**Prompt**. If "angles" shows up in a line of the material, return that line.

**Data block**.
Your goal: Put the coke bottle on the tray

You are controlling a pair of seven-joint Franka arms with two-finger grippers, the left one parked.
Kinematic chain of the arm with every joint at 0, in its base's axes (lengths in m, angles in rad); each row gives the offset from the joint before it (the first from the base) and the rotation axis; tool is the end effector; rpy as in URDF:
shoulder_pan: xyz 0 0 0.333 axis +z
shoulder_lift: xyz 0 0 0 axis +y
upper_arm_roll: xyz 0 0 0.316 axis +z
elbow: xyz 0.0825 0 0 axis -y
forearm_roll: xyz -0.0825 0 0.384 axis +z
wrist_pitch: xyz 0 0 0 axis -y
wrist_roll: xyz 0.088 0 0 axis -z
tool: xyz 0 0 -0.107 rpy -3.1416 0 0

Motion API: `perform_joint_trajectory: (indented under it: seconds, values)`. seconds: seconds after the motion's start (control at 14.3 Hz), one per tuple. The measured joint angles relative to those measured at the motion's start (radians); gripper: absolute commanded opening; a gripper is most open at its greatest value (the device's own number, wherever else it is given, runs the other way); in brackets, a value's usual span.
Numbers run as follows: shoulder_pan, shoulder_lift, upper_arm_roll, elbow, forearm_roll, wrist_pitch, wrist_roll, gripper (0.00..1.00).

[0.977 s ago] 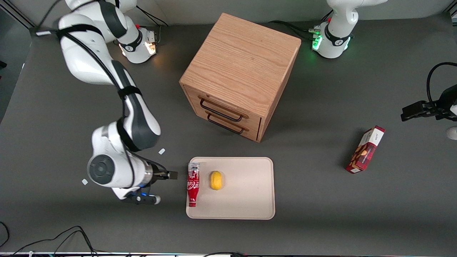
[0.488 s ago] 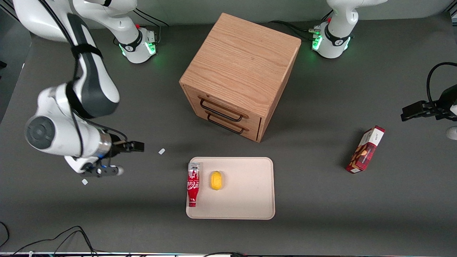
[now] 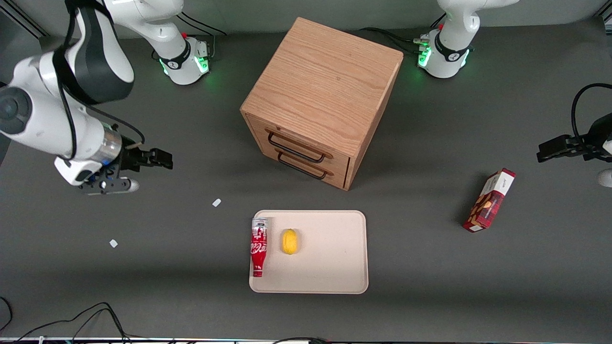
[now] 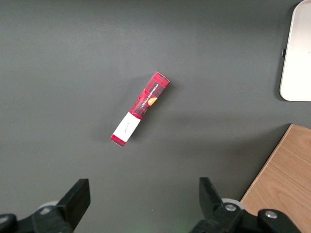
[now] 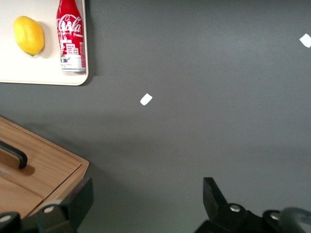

**Task result**.
Kinematic chain of the arm with every joint at 0, in its base's axes (lengths in m, angles in rad); each row gives the offset from the joint before it (the first from the base) and the rotation axis; tool is the end effector; rpy as in URDF:
Motion API: `perform_joint_trajectory: (indented under it: seconds, values)`. seconds: seconds after the motion's start (control at 14.3 Hz), one per tuple. The measured joint angles relative to those measured at the motion's start (radians); gripper: absolute commanded opening; a gripper is most open at its greatest value (the device's own number, wherever else it is given, runs the other way); in brackets, a value's usual span.

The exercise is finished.